What do hotel uniforms made from recycled plastic bottles, a machine that converts organic waste into nutrient-rich gray water, a “brewery” system that produces and bottles fresh drinking water on-site, solar panels that produce hot water and electronically-delivered paystubs have in common?
They are all winning ideas submitted and selected by employees of Starwood Hotels & Resorts — one of CI’s partners through our Center for Environmental Leadership in Business (CELB) — in the company’s recent “Challenge for a Better World” contest.
The company recently launched the contest to generate employee — “associate” in Starwood parlance — enthusiasm, support and buy-in for its ambitious sustainability goals. Through a multi-phased effort, Starwood’s global properties — which include the Le Meridien, Westin, Sheraton, St. Regis, Luxury Collection, Aloft, Element and W brands — submitted ideas to support the company’s 30/20 by 20 initiative.
Launched in 2010 with support from CI, 30/20 by 20 is one of the key priorities within Starwood’s sustainability platform, which incorporates goals across more than 1,000 hotels to reduce energy use by 30% and water use by 20% by the year 2020. Minimizing waste is another key tenet of the company’s sustainability strategy.
Kicked off in June 2012, the “Challenge for a Better World” was the collaborative brainchild of the CELB team and our Starwood Global Citizenship colleagues. Employee suggestions could stem from an existing strategy already implemented by a hotel that could be scaled globally, a best practice from another industry that might be applied at Starwood, or a brand new creative idea that could be tested and implemented for the first time.

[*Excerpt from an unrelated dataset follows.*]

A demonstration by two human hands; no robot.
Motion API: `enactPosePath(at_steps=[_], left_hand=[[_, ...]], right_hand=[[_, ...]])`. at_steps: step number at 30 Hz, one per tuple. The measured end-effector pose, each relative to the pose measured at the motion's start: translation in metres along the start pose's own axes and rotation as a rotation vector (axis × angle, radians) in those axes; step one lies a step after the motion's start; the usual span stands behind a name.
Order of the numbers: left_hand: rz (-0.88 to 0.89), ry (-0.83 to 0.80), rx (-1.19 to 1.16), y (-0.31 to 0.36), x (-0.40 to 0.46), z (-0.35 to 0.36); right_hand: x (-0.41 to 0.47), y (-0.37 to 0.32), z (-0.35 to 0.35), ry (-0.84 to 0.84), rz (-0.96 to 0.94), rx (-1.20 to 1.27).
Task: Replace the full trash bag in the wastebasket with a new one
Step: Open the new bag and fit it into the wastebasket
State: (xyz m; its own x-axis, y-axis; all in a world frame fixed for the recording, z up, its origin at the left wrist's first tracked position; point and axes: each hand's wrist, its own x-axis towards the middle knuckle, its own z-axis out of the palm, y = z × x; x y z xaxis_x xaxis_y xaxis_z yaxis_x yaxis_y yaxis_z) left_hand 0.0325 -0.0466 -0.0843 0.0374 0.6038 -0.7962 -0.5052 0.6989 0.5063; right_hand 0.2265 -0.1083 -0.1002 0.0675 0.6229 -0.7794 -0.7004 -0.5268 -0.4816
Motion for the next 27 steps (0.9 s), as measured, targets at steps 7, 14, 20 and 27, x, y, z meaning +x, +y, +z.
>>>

Not quite knowing what to expect since this was a first-time effort, we were very impressed by how associates rose to the challenge. The final tally included more than 450 submissions from 280 properties, from Angkor Wat to Puerto Vallarta. Entries were evaluated by a team of judges composed of Global Citizenship staff, divisional sustainability leads in the company’s four regions — North America, Europe/Middle East/Africa, Latin America and Asia/Pacific — as well as sustainability experts from Sustainability Partners and CI. Judging criteria included factors like the impact on consumption and practicality of the ideas.
Submissions were all over the map, literally and figuratively, ranging from the practical (replacing plastic key cards with wooden ones) to the ingenious (harnessing the air whooshed through moving elevators to cool the boiler room) to the comprehensive (using kitchen compost to fertilize vegetables, which were then harvested and served to hotel guests). What all these ideas had in common was a demonstrated enthusiasm and commitment to helping Starwood become more sustainable.
Ultimately, Starwood associates selected the grand prize winners through a voting process that also benefitted CI; for each associate who voted, Starwood donated US$ 10 to CI’s Save a Mile campaign. Grand prize winners — one per division — were each rewarded with US$ 5,000 toward implementing their winning (or other) sustainability projects, and congratulatory phone calls from Starwood CEO and President (and CELB Executive Council member) Frits Van Paasschen.
Research has shown that engaging employees in conservation has proven benefits to companies, on both environmental and economic fronts. In addition, many companies are finding that making sustainability a part of the work experience increases overall job satisfaction; Starwood’s recent experience supports this notion. This is perhaps best summed up in a comment from one of the contest participants: “These types of activities create a better world for all of us.”
Joan Ochi is the senior director of corporate marketing and communications in CI’s Center for Environmental Leadership in Business (CELB).